Vegans who are judgmental and vocal to you about it

As a child, I would have preferred edamame, which I’ve never tried yet, over liver.
Children have different tastes. I remember my mom handing me a green ball saying, It’s an olive, try it.
Not bad.

I just looked, edamame is described as sweet, nutty flavor.
If you get it shelled and the hull off the bean and get it cooked, you’re gonna be real hungry. I suggest a snack while you wait.

It didn’t taste nutty to me. Or sweet. Sorta tasted like grass clippings smell.
Pleasant, maybe. Not what I want for dinner.

But, hey, if you like it go for it.
I know it’s used in dishes like salads.
I know it’s a PITA to prepare.
I know it’s not worth the trouble or the price.
I know it’s not readily available, here.
I know my grandkids would not eat it.
(They love chicken livers)

This is a HUGE observation and deserves further amplification. Well done!

The current social flail about pronouns, gender identifications that are non-binary, and all that related stuff is in a similar place today socially as veganism was 30 years ago. Setting aside for a moment the amplification possible by both honest social media and dishonest disinformation-spewing social media. Which is rampant now and was absent then.

My point:
When your interest in something is a) one in a million, and b) life-alteringly important to you, it looms large in your character and shows up in everything you do unless you need to hide it to avoid persecution. See ordinary garden variety homosexuality in the 1980s, veganism in the 1990s, and the non-binary sexual orientation stuff today. Suddenly it seems to ordinary folks that a small contingent of very noisy people have burst on the scene from nowhere and they’re not taking “no” for an answer.

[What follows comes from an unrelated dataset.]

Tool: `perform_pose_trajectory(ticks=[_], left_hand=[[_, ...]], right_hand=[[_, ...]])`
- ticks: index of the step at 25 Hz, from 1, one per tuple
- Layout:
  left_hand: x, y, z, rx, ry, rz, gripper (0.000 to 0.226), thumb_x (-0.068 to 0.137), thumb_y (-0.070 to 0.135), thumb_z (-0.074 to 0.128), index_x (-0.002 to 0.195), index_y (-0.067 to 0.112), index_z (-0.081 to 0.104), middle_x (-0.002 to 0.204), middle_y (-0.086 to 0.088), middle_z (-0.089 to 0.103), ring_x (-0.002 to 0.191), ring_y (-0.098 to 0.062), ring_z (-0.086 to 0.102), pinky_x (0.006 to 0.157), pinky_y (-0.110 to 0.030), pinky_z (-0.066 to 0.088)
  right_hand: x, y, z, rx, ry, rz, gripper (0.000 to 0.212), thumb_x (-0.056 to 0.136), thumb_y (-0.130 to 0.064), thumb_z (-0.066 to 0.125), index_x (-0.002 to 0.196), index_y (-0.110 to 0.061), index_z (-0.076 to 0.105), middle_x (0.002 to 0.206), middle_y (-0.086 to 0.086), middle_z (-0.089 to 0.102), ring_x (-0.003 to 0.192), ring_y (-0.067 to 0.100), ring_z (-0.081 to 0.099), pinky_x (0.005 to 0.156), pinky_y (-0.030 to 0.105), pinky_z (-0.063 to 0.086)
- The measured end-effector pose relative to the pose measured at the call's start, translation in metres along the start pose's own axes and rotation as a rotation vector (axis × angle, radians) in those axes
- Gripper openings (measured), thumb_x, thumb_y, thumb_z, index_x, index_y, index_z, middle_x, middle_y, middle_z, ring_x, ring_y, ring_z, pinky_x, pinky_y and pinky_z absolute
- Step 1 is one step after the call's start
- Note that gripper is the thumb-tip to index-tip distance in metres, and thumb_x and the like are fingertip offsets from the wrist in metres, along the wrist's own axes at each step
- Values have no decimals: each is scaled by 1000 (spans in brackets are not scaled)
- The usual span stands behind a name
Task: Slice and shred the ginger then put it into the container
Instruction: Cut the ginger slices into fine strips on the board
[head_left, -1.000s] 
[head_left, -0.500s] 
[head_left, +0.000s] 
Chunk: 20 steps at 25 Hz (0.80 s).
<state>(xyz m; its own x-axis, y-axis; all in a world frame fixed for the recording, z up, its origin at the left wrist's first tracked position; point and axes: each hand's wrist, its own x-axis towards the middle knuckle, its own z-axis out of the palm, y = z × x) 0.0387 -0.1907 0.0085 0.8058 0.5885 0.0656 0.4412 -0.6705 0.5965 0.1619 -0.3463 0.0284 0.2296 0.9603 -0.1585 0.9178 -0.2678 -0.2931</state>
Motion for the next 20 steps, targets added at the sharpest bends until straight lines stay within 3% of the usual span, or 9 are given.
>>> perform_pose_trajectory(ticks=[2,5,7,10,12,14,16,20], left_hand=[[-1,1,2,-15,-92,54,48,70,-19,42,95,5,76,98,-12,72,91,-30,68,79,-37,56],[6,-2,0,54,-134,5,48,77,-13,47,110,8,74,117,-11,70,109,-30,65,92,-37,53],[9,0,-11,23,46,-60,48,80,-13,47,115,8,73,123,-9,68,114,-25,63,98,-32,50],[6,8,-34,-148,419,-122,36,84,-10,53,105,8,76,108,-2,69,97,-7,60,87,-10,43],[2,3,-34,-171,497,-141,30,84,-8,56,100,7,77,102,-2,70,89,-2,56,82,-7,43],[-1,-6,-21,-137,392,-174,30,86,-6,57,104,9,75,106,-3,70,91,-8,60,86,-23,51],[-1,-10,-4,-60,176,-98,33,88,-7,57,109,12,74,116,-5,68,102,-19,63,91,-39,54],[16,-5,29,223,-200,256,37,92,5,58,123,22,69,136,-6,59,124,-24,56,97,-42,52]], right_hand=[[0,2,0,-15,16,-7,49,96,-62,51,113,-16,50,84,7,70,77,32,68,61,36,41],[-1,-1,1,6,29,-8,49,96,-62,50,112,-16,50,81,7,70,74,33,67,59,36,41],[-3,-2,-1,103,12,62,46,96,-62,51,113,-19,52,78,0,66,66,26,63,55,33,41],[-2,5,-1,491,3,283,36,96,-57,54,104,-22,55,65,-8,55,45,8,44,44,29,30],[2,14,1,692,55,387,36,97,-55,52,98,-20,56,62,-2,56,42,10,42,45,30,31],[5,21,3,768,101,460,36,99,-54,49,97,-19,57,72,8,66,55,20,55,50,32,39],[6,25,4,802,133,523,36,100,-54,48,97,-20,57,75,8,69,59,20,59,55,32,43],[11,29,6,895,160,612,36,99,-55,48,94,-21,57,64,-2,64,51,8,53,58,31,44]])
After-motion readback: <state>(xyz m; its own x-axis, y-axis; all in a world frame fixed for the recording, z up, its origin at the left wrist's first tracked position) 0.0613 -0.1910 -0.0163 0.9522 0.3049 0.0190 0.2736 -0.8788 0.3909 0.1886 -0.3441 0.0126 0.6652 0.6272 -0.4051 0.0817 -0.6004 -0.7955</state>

Fast forward a few years and once your interest is recognized by a hefty fraction of the populace as at least legit, if not to their taste, your own need to play an offensive form of defense goes way down. At the same time, once the interest becomes more mainstream, the number of people who practice it at least somewhat (or feel safe enough to practice it more openly) goes way up. Providing strength in numbers.

Such as the attitude of ordinary gays or vegans today; at least those fortunate enough to live in non frothing-red reactionary states/counties.


Please understand this analogy is about the degree of social pushback and the attitudinal and behavioral differences between practitioners of whatever, believers of whatever, and True Believers®™ of whatever. There is no attempt here by me to equate the voluntary personal choices involved in carnism/veganism with the involuntary inherent psychological contours of anyone’s individual experience of gender.

It’s an analogy; don’t stretch it until it either breaks or chokes you.

I know a couple vegans who are fine and don’t try to shove it on anyone else or vocally judge people for their diet. At most, it’s the soft sell of “You like that casserole, huh? Did you know it’s 100% vegan?”

I know another couple who were very militant about it, basically insultingly so. “So I see you’re letting your kid eat a hotdog huh? Even though meat consumption raises your risk of cancer by X%? I guess you’d rather just let him get cancer than quit murdering animals…”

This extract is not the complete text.